Start of Block
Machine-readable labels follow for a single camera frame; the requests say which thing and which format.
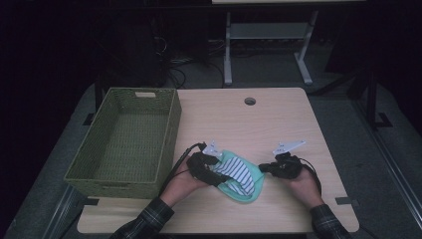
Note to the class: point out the blue striped white sock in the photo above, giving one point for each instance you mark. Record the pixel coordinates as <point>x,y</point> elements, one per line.
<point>237,171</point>

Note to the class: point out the black tape piece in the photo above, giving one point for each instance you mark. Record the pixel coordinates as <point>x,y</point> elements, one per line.
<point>92,201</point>

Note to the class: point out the white metal frame table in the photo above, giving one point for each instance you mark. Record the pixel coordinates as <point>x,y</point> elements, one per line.
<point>267,30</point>

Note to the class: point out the mint green sock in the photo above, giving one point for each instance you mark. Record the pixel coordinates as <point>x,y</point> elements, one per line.
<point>255,181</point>

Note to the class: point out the black metal stand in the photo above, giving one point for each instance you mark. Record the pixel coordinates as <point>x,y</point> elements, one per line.
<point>371,99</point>

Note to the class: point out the grey tape piece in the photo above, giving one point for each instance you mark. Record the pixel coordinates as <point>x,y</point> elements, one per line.
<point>346,201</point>

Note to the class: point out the person's left hand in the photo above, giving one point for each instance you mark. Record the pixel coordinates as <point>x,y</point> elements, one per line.
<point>180,186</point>

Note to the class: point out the green woven basket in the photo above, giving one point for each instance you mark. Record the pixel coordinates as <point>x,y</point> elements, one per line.
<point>132,146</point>

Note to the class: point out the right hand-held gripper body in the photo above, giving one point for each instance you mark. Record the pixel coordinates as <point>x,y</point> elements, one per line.
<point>287,167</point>

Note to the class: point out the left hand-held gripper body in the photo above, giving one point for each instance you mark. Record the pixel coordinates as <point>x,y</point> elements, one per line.
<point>199,167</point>

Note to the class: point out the person's right hand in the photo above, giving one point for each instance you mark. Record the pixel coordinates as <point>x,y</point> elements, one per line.
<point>305,189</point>

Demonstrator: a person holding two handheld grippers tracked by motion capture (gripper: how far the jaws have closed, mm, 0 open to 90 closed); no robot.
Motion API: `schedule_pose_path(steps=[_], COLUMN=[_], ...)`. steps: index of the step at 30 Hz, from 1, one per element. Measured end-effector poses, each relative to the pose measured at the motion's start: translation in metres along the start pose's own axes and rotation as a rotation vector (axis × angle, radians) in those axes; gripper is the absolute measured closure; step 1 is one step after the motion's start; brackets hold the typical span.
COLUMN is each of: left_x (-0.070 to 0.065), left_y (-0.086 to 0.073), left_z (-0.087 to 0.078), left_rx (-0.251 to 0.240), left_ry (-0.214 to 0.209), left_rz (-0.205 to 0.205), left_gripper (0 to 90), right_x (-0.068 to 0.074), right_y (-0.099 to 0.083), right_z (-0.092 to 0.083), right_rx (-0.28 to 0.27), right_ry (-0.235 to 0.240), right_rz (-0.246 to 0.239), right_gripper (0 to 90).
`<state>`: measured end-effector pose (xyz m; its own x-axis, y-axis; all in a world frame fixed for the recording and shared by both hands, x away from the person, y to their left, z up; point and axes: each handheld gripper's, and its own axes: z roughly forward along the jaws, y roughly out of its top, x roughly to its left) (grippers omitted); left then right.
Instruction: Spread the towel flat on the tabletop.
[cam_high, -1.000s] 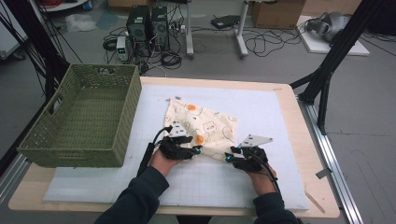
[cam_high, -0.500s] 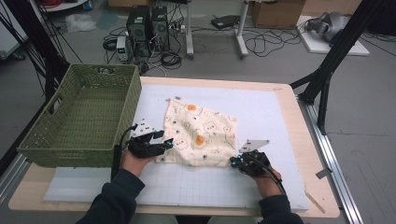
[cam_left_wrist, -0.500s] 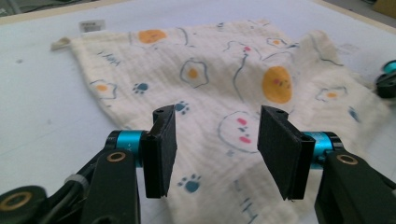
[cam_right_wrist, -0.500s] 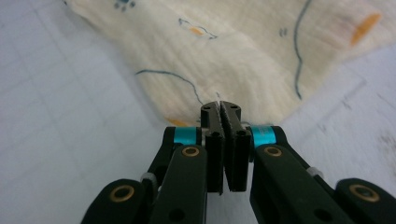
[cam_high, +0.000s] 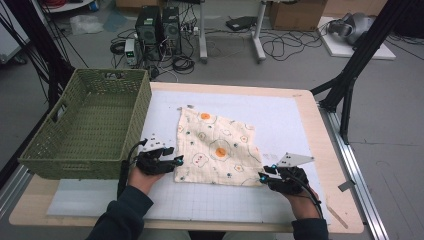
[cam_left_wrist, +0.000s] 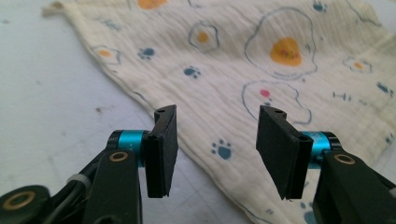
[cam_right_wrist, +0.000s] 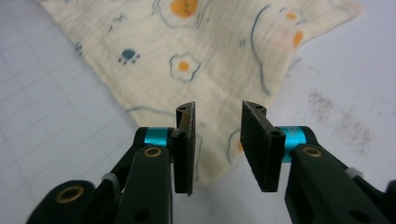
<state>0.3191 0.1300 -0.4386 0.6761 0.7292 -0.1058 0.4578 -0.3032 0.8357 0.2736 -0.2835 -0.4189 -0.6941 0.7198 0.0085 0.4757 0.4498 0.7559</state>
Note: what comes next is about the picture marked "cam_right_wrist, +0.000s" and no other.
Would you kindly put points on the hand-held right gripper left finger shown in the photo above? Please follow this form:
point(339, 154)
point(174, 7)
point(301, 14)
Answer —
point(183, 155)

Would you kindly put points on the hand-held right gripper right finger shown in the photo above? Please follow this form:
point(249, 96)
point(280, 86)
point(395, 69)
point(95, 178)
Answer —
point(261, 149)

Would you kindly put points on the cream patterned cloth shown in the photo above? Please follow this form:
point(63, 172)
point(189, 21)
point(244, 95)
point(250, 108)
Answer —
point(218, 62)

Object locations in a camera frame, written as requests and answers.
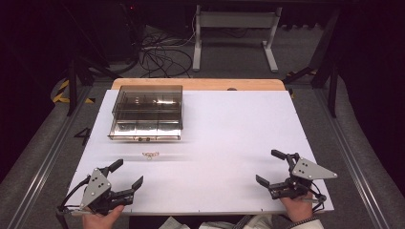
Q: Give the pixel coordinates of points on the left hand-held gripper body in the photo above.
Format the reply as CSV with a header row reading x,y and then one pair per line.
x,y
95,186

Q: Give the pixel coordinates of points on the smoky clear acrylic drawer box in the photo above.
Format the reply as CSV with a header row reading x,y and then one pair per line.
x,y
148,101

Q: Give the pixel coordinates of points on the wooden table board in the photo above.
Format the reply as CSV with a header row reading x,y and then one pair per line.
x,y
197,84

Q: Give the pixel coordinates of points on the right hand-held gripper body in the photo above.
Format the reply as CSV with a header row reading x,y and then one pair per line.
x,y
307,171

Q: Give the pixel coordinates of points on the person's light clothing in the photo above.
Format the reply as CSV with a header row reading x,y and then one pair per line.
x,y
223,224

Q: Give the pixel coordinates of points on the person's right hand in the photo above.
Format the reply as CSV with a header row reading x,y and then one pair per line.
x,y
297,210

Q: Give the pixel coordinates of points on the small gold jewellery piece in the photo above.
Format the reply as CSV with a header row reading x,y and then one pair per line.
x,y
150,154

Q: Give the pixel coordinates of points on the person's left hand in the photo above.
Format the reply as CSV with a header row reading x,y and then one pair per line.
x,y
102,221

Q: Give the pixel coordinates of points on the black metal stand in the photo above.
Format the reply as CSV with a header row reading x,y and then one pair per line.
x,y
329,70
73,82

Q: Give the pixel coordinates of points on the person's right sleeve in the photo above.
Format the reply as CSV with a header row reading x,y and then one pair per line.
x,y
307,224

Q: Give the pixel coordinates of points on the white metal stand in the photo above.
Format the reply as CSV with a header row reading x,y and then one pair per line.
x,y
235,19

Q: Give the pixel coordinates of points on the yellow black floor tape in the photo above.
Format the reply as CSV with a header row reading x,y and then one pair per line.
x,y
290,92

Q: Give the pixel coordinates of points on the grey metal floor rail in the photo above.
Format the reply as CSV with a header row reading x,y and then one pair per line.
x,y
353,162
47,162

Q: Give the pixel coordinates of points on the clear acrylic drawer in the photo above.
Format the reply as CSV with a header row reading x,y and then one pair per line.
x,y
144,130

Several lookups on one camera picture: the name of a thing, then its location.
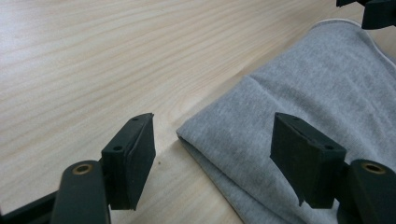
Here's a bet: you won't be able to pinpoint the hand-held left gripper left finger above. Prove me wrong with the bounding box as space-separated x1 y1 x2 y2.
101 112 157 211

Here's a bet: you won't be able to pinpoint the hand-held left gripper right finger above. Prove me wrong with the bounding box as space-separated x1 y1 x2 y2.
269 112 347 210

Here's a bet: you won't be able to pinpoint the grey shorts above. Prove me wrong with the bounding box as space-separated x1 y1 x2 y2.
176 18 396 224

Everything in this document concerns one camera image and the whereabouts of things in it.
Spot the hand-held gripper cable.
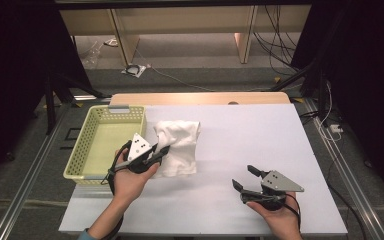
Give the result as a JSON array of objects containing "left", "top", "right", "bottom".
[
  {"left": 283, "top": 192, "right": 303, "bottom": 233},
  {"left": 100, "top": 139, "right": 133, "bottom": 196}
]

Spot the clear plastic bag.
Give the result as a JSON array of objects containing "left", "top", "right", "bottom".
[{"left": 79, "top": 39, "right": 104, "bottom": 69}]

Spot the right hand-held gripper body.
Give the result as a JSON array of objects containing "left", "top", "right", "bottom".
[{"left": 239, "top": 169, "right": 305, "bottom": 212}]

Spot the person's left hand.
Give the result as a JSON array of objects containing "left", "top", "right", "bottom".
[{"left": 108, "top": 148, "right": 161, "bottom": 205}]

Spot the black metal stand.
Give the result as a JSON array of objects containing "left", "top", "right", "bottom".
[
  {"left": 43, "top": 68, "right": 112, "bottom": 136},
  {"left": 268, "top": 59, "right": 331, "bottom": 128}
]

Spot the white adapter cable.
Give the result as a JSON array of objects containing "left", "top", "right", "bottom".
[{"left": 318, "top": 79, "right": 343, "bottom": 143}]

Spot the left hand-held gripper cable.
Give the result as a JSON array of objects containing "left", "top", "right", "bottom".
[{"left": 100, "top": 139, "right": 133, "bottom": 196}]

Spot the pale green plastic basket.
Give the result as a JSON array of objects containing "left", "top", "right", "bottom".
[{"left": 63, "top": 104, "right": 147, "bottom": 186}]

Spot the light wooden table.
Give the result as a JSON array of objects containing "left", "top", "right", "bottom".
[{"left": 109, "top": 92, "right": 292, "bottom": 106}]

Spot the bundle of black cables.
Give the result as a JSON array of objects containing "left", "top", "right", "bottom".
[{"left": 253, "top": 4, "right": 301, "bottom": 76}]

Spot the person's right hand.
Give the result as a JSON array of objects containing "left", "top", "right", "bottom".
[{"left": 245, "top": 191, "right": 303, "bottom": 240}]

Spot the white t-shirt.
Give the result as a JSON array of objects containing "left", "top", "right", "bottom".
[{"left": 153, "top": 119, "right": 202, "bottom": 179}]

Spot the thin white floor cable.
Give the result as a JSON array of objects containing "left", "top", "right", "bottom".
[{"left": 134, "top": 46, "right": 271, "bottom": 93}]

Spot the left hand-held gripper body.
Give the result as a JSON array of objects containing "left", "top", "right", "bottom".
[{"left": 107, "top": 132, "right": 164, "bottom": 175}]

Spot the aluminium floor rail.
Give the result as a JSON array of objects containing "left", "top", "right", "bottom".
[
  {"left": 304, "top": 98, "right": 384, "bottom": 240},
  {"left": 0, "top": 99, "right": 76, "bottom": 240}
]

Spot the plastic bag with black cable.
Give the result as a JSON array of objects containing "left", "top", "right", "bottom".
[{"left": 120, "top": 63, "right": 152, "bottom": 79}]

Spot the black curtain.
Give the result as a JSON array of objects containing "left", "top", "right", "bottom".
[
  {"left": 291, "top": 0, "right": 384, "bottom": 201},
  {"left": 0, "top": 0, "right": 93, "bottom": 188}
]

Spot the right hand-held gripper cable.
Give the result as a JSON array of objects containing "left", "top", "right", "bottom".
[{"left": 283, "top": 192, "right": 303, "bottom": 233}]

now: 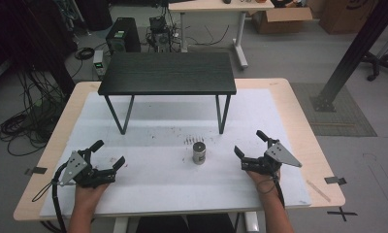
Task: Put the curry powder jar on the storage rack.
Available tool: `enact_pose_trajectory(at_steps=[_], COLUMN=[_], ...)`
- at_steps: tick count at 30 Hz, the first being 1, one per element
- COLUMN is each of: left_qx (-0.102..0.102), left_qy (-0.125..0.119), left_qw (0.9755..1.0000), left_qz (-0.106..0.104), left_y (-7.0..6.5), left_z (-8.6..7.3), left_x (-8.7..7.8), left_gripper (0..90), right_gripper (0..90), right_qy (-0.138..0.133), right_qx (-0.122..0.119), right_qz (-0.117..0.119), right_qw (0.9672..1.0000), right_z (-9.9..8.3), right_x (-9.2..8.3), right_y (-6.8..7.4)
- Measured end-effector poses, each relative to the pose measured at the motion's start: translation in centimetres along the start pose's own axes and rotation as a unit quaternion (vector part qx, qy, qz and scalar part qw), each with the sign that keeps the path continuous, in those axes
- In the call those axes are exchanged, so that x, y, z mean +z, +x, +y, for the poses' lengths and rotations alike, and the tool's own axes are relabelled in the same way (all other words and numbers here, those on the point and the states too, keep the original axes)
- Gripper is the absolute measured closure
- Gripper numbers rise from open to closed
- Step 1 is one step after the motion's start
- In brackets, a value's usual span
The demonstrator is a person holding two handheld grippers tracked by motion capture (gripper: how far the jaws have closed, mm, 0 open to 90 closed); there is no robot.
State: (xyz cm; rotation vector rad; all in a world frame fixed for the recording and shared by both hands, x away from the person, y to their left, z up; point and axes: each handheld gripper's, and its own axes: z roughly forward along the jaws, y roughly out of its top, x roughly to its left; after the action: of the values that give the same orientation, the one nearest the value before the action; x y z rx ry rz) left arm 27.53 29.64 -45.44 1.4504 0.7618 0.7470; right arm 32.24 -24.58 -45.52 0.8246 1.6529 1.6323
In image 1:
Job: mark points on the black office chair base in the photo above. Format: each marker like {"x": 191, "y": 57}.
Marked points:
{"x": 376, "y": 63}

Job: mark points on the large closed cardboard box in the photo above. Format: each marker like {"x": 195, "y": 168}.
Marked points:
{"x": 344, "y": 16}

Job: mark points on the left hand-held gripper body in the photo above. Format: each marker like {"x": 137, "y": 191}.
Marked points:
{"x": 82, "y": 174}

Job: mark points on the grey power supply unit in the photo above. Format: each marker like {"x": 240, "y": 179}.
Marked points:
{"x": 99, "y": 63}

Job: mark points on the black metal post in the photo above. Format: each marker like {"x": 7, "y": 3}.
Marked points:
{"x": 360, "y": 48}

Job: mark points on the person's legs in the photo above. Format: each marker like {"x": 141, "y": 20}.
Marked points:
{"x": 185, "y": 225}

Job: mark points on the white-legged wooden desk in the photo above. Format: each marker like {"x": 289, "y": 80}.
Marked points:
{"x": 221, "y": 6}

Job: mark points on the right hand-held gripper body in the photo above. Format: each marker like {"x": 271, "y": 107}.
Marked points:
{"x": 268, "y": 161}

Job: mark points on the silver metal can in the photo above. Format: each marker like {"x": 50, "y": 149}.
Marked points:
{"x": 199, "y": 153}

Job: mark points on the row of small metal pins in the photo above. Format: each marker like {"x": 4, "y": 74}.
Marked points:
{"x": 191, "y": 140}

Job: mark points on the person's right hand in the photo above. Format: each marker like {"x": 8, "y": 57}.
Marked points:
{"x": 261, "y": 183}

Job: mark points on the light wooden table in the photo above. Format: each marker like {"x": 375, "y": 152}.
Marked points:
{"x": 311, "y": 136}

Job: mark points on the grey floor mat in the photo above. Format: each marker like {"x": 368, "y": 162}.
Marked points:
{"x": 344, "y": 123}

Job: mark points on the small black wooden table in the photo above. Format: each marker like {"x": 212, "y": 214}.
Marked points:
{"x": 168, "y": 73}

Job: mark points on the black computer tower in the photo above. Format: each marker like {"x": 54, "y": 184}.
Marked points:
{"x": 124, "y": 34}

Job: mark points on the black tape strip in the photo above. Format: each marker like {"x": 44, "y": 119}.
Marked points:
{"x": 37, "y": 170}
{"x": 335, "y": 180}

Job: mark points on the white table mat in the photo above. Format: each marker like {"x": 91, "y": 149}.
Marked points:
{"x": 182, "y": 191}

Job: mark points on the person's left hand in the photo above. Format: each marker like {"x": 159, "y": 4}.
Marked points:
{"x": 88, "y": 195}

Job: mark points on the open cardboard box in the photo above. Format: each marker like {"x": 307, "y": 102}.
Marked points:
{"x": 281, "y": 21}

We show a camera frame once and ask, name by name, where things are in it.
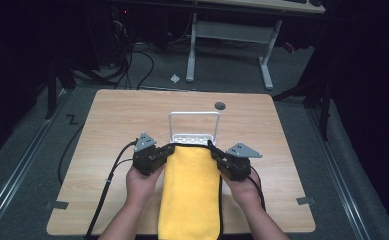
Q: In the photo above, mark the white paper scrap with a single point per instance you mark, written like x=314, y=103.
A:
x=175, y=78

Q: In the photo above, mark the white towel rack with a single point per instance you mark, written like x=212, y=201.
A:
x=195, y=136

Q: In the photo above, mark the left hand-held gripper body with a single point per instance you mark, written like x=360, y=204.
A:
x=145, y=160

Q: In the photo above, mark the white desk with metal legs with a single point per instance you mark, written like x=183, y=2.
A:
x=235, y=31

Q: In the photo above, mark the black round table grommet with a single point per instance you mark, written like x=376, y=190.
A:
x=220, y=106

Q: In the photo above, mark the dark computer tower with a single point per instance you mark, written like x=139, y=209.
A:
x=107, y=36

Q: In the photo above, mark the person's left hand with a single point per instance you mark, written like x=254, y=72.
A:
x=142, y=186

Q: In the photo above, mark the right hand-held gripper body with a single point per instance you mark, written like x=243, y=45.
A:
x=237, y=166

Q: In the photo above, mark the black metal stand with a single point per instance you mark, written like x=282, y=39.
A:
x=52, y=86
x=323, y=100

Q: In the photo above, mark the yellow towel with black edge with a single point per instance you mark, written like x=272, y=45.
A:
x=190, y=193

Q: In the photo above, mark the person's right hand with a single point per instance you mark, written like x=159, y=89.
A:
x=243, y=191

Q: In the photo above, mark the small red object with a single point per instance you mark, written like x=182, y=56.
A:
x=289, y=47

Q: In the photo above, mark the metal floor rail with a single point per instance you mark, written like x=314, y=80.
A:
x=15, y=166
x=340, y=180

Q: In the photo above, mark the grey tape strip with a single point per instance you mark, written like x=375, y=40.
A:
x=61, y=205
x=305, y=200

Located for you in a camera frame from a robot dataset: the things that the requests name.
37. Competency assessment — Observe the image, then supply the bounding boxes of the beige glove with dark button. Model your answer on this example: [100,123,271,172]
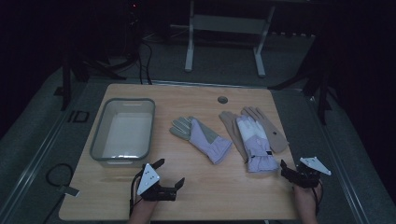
End of Block
- **Work item**: Please restate the lines above exactly, starting at the first line of the data and stopping at the line containing "<point>237,171</point>", which is included. Omit pictures.

- **Expected output**:
Machine-readable labels follow for a single camera frame; the requests say which thing and which format.
Note to the class: point out the blue striped white sock in the photo above, giving one point for each instance you mark. Record the pixel coordinates as <point>x,y</point> elements, one per line.
<point>237,171</point>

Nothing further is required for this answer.